TASK OBJECTIVE - Search the listing for the word "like" and copy every line where it turns up.

══ COLLECTED DATA ══

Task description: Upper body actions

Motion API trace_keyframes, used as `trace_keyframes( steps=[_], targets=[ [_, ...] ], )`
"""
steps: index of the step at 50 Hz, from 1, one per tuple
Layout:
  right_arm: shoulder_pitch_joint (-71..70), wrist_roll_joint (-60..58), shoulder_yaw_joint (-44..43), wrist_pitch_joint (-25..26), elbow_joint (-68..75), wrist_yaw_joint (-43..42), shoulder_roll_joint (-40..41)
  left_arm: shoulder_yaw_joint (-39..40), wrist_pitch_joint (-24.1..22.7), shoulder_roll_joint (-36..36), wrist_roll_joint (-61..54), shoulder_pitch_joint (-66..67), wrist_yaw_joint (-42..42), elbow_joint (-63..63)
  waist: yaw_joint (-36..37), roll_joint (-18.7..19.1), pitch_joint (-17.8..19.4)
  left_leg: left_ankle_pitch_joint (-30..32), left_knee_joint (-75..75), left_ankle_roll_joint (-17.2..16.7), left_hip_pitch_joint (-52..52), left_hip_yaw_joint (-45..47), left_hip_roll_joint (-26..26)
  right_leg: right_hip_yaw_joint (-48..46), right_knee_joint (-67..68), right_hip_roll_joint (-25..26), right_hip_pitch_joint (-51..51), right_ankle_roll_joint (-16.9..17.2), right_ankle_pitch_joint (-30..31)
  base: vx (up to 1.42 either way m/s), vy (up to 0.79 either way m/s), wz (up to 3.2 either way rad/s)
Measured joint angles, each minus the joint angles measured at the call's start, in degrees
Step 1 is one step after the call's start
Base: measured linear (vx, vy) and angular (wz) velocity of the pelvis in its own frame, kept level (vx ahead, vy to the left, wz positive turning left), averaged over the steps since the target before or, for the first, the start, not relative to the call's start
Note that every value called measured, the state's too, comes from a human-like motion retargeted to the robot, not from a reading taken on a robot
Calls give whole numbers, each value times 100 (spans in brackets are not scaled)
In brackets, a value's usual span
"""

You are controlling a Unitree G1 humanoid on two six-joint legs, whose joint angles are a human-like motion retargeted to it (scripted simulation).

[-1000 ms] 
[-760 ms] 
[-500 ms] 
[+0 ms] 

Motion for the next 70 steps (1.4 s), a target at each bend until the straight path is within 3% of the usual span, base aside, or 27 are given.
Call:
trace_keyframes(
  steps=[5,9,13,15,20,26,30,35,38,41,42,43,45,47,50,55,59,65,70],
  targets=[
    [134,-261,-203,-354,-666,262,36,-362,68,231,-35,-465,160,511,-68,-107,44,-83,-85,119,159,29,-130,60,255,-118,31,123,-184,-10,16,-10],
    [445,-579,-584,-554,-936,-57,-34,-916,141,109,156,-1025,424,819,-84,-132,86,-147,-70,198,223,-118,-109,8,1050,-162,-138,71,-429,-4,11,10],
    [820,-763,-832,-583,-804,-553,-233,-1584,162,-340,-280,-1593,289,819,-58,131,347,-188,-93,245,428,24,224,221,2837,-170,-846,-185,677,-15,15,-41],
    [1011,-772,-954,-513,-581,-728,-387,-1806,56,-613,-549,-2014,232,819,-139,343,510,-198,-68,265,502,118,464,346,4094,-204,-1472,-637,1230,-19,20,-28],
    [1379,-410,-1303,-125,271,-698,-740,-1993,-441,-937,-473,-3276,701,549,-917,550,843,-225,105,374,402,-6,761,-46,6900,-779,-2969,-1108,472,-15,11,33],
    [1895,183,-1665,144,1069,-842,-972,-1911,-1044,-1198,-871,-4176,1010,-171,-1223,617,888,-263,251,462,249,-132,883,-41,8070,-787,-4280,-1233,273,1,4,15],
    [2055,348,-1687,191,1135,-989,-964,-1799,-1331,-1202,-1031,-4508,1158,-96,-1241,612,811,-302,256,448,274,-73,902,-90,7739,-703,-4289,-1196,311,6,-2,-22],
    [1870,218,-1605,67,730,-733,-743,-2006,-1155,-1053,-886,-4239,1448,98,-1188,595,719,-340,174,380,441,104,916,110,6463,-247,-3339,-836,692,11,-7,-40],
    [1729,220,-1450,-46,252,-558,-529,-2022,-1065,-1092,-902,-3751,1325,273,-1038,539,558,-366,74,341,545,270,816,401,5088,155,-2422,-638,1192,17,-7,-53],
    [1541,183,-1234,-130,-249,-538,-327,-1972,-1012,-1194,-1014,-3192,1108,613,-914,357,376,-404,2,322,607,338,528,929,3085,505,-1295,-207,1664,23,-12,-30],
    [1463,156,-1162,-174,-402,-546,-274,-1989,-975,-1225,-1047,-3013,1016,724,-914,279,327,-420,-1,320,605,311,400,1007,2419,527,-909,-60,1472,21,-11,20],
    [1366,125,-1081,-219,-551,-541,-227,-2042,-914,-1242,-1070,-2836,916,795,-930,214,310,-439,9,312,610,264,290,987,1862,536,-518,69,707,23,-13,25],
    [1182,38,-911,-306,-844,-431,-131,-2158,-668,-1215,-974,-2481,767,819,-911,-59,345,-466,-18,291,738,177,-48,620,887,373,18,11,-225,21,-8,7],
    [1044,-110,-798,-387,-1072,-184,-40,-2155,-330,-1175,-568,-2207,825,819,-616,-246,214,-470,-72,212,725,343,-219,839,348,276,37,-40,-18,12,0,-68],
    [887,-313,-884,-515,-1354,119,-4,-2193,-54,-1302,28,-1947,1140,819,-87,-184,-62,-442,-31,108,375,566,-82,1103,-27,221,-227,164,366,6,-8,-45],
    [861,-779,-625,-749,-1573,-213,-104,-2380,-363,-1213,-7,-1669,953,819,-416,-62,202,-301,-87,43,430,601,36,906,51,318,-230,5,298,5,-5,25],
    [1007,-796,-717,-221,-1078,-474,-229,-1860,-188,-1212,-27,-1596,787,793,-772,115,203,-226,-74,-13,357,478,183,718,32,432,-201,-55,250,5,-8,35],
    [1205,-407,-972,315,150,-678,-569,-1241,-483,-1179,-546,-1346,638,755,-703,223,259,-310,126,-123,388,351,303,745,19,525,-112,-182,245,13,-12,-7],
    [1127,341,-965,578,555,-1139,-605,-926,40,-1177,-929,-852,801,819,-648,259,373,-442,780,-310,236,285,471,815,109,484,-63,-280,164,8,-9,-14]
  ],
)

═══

SOLUTION TO THE PROBLEM -
Note that every value called measured, the state's too, comes from a human-like motion retargeted to the robot, not from a reading taken on a robot
You are controlling a Unitree G1 humanoid on two six-joint legs, whose joint angles are a human-like motion retargeted to it (scripted simulation).

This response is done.